**What needs to be done**
Reproduce exactly the lines below from the one containing "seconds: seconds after" through the one containing "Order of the", including both, and nothing else.

▼▼▼

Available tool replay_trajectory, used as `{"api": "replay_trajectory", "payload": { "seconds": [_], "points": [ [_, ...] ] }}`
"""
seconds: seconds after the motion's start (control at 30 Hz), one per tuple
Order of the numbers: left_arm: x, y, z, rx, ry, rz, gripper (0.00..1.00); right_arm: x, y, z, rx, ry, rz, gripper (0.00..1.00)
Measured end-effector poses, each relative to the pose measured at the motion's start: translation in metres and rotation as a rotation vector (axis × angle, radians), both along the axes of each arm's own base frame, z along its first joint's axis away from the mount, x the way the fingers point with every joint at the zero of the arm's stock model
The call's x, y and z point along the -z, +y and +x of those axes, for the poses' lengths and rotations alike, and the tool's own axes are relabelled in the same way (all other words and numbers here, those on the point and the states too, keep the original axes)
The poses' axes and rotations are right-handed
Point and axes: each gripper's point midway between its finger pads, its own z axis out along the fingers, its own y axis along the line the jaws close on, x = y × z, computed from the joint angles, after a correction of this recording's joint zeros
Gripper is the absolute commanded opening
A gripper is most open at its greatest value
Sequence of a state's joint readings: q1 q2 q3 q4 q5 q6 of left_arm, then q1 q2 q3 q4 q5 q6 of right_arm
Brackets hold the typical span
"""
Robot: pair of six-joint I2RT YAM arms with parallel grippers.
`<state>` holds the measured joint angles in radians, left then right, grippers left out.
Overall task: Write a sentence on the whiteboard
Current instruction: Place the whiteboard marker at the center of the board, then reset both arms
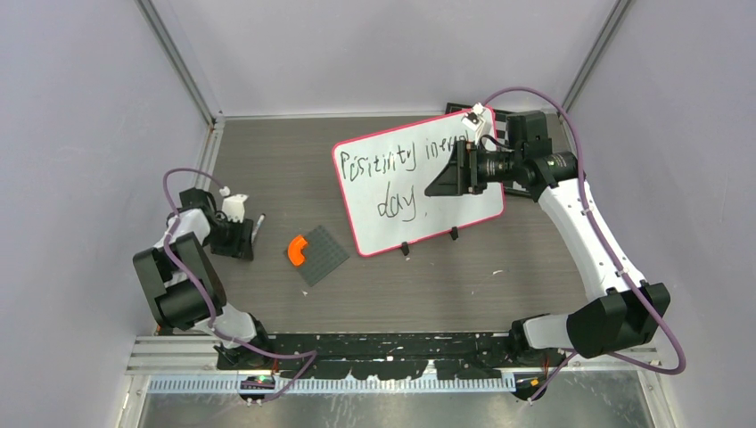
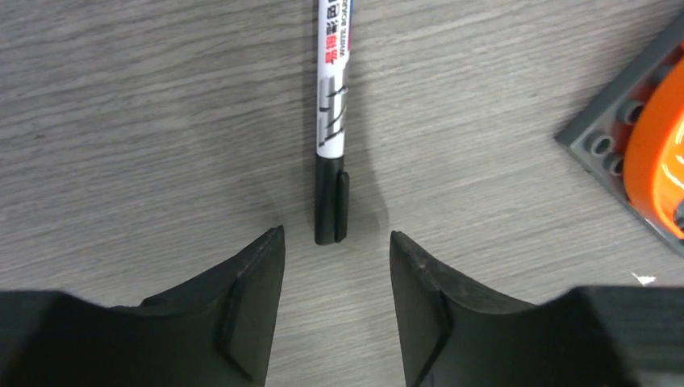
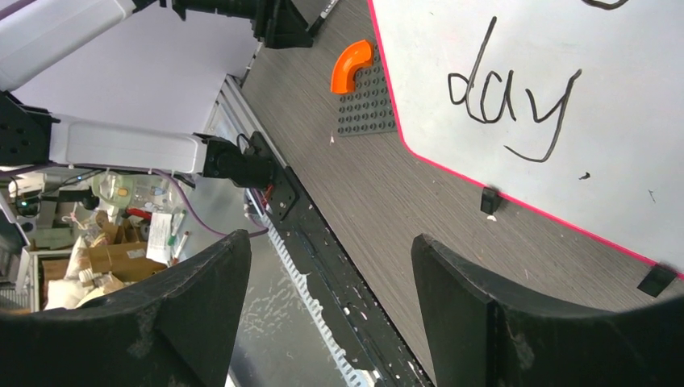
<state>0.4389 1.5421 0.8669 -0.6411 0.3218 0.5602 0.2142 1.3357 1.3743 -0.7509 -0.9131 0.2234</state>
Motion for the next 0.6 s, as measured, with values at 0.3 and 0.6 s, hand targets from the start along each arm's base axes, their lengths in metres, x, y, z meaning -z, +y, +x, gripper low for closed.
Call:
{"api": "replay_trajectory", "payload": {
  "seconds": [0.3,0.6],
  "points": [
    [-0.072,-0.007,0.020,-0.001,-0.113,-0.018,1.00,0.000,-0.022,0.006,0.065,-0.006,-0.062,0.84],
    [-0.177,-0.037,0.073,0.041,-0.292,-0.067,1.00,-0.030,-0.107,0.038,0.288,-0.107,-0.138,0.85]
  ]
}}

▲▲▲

**Written reply**
seconds: seconds after the motion's start (control at 30 Hz), one per tuple
Order of the numbers: left_arm: x, y, z, rx, ry, rz, gripper (0.00..1.00); right_arm: x, y, z, rx, ry, rz, gripper (0.00..1.00)

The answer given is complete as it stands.